• **EXERCISE**
Could you output, word for word, only the lines from the line with "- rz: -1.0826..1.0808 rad" to the end of the entries, including both ends? Omit the pictures.

• **SUPPLIED DATA**
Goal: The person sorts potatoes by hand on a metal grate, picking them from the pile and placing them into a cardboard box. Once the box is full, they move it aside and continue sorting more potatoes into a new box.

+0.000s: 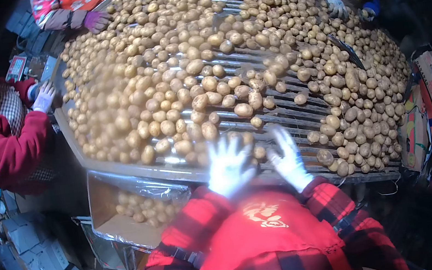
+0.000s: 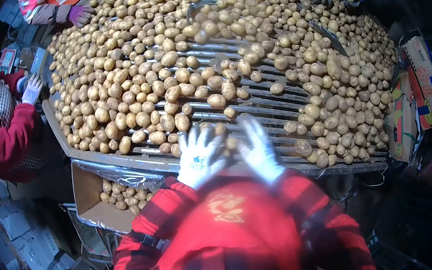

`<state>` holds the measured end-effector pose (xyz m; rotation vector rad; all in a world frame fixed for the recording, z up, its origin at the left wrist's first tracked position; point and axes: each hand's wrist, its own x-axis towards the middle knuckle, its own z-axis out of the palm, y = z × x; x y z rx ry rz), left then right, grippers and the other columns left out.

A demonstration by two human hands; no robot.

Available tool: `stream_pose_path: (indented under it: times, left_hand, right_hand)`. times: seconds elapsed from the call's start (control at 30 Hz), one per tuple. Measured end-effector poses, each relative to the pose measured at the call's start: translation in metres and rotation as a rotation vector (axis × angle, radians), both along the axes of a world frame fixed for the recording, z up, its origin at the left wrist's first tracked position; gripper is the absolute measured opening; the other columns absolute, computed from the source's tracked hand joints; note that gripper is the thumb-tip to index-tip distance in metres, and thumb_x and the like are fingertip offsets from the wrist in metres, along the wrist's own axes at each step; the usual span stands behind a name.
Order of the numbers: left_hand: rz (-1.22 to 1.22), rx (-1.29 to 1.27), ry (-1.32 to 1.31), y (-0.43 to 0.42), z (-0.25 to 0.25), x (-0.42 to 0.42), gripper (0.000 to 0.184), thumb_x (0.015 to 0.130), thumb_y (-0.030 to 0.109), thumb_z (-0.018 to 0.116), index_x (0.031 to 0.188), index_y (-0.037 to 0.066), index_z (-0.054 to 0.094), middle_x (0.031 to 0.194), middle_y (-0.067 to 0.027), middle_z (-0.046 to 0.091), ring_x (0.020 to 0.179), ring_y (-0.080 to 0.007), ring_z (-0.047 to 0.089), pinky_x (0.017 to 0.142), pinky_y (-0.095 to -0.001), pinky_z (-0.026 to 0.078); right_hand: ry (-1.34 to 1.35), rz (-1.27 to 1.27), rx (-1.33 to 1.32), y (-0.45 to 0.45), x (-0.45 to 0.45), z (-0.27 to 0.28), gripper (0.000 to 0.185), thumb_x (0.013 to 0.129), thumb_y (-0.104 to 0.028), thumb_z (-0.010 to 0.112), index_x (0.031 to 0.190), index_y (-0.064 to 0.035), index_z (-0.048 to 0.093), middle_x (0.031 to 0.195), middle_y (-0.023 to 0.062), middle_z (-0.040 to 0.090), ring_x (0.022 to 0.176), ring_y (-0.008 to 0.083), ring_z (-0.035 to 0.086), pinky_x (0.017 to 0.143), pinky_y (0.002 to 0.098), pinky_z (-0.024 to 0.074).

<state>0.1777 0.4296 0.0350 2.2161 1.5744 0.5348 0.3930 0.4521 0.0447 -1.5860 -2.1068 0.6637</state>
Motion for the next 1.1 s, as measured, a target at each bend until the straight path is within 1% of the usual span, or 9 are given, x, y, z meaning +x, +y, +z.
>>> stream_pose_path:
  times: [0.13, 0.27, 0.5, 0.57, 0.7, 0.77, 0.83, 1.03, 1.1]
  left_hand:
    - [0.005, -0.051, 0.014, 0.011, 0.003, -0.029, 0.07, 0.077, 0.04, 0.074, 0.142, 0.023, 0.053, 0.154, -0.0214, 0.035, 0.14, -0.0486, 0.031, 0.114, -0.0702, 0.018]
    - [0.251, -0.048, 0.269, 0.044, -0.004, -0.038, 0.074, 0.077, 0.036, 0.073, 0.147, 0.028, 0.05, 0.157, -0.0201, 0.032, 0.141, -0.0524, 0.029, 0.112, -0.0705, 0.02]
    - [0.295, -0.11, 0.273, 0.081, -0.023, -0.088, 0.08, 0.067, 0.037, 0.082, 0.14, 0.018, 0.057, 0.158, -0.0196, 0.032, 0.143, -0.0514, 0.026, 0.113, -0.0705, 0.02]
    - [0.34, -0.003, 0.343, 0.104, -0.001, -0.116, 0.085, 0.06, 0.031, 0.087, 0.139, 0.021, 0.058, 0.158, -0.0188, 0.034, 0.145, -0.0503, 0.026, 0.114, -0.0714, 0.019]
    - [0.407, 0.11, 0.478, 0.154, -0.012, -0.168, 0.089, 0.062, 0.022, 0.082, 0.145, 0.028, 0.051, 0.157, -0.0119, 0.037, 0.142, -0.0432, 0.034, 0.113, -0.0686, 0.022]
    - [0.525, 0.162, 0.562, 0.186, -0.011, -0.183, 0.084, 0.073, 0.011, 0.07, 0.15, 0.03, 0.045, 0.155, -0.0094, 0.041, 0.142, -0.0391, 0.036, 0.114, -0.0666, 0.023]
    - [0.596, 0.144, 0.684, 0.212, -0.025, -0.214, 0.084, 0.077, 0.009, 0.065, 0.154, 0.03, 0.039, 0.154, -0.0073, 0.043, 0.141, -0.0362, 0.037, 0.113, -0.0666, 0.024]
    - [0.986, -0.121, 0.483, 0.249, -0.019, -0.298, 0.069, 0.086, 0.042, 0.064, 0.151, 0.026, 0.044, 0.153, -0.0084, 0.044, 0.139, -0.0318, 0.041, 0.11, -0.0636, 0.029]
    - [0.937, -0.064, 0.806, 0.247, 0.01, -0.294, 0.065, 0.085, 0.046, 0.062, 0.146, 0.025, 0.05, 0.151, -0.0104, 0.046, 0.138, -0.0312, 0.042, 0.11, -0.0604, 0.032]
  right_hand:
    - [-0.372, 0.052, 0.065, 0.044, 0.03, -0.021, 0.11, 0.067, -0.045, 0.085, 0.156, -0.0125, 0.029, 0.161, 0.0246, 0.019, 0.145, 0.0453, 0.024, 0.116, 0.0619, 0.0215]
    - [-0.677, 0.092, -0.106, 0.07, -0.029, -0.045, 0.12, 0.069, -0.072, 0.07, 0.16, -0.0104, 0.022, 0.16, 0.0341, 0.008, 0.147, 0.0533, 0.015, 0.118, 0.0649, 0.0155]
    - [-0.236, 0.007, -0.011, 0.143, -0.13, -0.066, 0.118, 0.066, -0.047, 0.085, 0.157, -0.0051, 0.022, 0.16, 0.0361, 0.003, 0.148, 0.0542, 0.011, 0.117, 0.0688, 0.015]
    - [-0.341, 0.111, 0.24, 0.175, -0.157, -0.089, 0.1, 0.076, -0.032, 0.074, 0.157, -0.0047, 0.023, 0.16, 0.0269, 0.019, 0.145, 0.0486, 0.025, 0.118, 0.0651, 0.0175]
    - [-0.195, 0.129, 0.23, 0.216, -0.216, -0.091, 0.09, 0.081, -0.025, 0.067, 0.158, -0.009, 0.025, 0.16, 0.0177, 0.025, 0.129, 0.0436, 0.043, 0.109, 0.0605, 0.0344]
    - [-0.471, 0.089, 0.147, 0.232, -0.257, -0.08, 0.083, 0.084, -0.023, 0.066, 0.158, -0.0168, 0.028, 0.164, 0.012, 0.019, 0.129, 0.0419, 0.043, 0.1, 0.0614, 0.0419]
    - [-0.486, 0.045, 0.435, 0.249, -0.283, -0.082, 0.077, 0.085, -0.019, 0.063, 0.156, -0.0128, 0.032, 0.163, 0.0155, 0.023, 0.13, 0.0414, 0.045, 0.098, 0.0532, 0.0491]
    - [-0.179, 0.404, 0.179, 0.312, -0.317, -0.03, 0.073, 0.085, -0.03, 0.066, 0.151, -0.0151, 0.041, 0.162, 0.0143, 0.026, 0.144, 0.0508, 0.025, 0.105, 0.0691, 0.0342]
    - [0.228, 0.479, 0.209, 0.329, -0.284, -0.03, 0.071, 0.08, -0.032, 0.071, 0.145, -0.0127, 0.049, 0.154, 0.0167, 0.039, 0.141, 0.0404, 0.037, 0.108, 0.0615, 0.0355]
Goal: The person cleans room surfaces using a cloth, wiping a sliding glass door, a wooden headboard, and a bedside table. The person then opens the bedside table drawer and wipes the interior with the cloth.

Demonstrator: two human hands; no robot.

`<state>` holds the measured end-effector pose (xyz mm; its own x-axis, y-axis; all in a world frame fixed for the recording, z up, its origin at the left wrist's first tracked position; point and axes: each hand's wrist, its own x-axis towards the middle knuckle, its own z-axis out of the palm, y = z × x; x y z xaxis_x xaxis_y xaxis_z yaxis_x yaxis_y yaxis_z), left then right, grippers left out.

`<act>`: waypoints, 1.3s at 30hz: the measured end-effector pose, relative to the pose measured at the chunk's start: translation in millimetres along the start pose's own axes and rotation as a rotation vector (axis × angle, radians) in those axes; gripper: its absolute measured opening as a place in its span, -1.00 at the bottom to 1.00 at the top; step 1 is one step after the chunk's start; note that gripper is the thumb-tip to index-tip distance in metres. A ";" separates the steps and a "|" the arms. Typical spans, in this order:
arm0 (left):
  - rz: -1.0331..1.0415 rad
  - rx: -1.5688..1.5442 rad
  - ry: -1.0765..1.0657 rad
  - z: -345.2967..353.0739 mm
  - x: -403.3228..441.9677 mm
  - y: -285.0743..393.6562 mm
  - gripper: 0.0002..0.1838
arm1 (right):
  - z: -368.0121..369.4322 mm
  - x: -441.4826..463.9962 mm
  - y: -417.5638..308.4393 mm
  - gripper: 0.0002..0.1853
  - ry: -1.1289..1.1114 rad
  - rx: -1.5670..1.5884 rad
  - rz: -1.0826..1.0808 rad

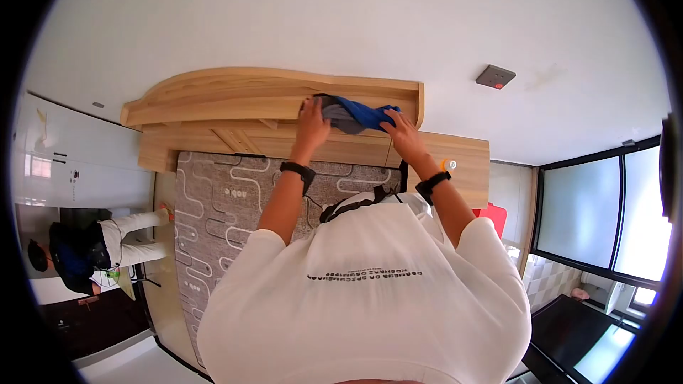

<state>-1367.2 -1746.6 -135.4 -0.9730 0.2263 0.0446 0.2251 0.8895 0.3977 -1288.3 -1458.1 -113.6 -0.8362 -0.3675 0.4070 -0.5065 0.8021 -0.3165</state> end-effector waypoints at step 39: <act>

• **TASK ANSWER**
  - rz: -1.0826..1.0808 rad


<state>-1367.2 -1746.6 -135.4 -0.9730 0.2263 0.0446 0.2251 0.8895 0.3977 -1288.3 -1458.1 -113.6 -0.8362 -0.3675 0.4070 -0.5065 0.8021 -0.3165</state> end-effector waypoints at step 39: <act>

The response to this exercise is now finished.